WHAT TO WORK ON:
All lines from the one containing "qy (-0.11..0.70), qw" down to the final line of the entries below: return them exactly.

Stored data entries

-- Opening Marker --

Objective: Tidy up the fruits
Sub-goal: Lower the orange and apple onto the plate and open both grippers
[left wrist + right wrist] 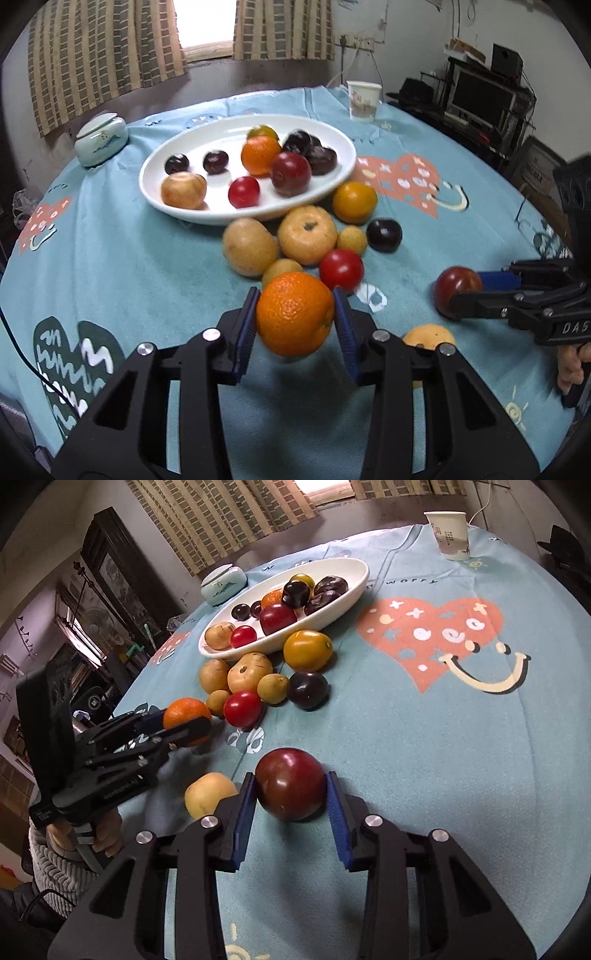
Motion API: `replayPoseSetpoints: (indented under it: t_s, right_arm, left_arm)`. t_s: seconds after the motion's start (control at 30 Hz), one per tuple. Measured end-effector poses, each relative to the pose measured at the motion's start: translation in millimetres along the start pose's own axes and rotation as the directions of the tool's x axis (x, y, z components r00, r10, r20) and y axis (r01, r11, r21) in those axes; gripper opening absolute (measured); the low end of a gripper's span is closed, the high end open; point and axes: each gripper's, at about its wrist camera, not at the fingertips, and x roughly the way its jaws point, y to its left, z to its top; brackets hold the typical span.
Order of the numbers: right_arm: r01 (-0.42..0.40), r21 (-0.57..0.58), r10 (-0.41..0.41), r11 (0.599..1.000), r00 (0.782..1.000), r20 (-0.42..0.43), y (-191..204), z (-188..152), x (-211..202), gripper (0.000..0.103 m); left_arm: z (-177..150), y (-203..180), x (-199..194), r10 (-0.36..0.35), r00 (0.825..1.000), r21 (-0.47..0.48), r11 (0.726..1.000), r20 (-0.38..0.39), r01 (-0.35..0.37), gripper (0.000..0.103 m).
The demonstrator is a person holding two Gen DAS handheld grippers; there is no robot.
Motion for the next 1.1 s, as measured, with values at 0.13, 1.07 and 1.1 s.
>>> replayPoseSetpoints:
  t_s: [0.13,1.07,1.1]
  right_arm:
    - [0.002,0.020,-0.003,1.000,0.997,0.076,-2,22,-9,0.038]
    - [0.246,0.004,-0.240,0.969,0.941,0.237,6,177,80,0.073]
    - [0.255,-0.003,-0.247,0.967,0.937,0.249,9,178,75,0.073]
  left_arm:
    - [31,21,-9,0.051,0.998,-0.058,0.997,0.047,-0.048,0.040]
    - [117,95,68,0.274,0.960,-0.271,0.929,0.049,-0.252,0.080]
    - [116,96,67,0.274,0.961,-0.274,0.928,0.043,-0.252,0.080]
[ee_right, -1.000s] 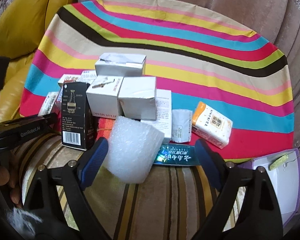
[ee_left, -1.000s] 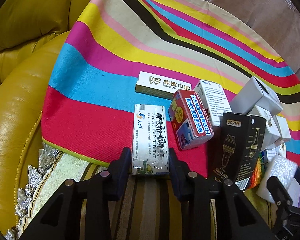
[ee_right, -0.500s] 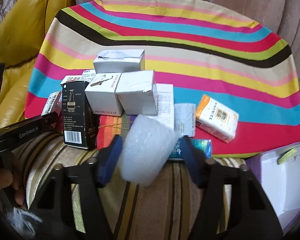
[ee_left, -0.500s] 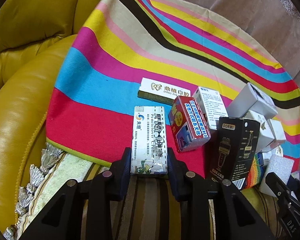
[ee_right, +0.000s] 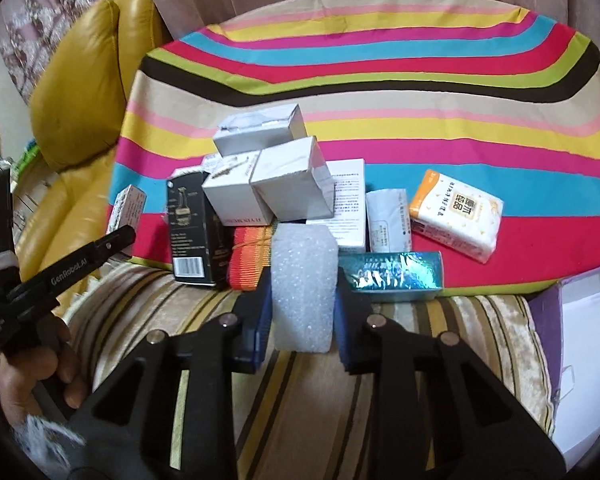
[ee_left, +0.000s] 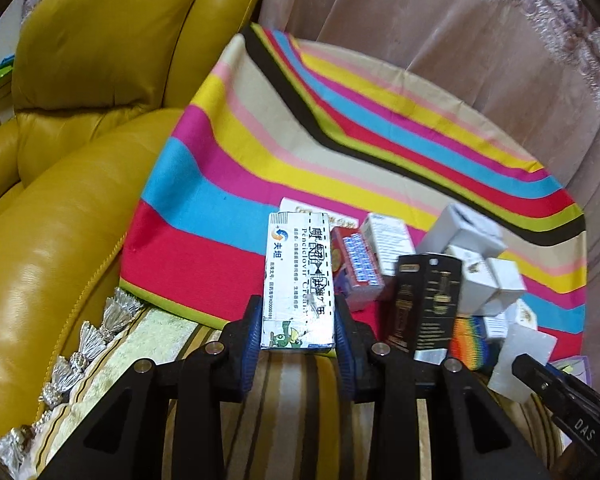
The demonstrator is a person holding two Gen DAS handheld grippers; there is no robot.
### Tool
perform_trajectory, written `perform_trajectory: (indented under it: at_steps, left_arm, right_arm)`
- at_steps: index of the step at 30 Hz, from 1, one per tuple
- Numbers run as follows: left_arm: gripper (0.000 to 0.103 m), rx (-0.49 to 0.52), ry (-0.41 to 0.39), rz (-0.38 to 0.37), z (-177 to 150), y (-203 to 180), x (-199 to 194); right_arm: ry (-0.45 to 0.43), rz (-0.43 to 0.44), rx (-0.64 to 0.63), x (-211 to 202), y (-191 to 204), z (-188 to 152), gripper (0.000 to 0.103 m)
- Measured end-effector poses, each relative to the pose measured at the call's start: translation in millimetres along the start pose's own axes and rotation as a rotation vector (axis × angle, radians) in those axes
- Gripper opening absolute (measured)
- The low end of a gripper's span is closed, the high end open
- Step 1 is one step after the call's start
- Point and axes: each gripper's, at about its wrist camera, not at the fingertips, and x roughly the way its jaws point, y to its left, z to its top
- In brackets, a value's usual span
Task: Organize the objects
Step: 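Carry both items into the purple-rimmed box and open both tools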
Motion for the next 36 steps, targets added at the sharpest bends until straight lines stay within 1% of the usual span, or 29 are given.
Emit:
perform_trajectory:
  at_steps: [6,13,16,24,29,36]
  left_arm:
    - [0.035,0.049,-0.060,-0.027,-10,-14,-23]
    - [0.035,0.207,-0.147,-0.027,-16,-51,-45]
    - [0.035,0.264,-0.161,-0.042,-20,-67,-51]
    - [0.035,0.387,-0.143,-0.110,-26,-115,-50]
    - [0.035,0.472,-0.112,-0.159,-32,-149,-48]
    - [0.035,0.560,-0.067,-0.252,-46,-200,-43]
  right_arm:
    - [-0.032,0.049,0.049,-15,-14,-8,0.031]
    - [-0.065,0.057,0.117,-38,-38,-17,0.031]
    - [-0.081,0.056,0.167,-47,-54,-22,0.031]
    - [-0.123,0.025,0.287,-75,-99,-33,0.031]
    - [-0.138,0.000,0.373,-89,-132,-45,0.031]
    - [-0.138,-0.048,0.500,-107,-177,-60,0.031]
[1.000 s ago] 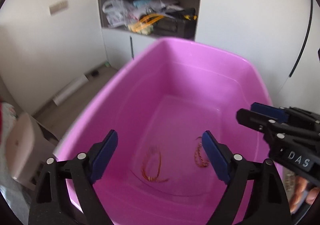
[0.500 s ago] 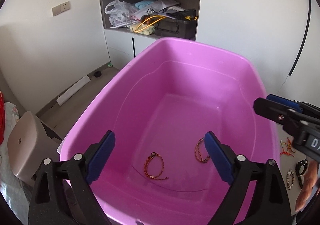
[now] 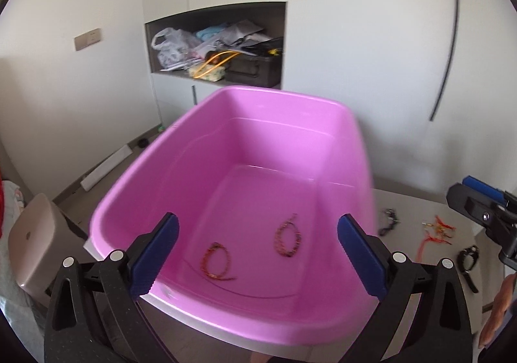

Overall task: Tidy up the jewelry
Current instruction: 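Move both tools back over the table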

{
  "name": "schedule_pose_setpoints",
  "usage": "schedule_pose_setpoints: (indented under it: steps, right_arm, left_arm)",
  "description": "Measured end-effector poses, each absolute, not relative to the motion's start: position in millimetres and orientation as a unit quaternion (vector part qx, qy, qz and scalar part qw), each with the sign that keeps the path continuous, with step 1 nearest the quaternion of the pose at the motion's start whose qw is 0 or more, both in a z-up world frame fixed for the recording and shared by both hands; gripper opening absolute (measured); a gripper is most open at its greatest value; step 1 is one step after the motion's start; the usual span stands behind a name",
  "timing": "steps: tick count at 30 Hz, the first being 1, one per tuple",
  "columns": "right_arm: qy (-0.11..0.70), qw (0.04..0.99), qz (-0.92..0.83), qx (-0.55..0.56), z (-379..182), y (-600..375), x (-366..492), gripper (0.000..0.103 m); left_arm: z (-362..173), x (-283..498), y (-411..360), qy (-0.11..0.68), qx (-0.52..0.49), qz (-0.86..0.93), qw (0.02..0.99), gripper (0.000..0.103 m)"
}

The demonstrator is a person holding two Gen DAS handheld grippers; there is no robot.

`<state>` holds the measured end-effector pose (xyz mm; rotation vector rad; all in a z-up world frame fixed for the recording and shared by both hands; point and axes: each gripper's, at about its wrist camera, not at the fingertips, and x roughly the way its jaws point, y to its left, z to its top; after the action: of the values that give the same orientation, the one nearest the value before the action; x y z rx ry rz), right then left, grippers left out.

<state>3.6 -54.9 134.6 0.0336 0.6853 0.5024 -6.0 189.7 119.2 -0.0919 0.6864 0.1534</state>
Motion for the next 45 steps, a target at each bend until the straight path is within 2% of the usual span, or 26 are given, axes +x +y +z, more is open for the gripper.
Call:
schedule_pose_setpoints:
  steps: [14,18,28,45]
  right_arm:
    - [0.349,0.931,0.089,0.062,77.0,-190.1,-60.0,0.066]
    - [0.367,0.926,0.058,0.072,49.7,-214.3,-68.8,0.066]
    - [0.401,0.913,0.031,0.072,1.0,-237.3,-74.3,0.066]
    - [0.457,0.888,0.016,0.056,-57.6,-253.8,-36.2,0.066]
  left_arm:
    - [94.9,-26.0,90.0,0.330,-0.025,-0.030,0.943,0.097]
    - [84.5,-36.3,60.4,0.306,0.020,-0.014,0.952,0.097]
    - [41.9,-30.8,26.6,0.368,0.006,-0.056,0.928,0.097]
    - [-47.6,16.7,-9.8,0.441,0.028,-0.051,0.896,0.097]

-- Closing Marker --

ANSWER TO THIS TASK:
  "columns": "right_arm: qy (-0.11..0.70), qw (0.04..0.99), qz (-0.92..0.83), qx (-0.55..0.56), z (-379..182), y (-600..375), x (-366..492), gripper (0.000..0.103 m); left_arm: z (-362..173), x (-283..498), y (-411..360), qy (-0.11..0.68), qx (-0.52..0.49), qz (-0.86..0.93), qw (0.02..0.99), gripper (0.000..0.103 m)"
}

The demonstrator is a person holding two Gen DAS handheld grippers; there is no robot.

`<state>` holds the measured end-effector pose (xyz mm; rotation vector rad; all in a z-up world frame fixed for the recording and shared by both hands; point and axes: each gripper's, at about its wrist camera, not at the fingertips, and x roughly the way its jaws point, y to its left, z to its top; after the action: of the values that give the same orientation, the one nearest the value before the action; x y z rx ry rz), right then left, grippers left out.

<state>3.6 -54.9 134.6 0.0336 0.6853 0.5024 -6.0 189.7 119.2 -0.0919 0.6864 0.1534</state>
Motion for the next 45 steps, a target at each bend until the straight path is within 2% of the usual span, or 26 are given, axes +x +y +z, more is open for the gripper.
Call:
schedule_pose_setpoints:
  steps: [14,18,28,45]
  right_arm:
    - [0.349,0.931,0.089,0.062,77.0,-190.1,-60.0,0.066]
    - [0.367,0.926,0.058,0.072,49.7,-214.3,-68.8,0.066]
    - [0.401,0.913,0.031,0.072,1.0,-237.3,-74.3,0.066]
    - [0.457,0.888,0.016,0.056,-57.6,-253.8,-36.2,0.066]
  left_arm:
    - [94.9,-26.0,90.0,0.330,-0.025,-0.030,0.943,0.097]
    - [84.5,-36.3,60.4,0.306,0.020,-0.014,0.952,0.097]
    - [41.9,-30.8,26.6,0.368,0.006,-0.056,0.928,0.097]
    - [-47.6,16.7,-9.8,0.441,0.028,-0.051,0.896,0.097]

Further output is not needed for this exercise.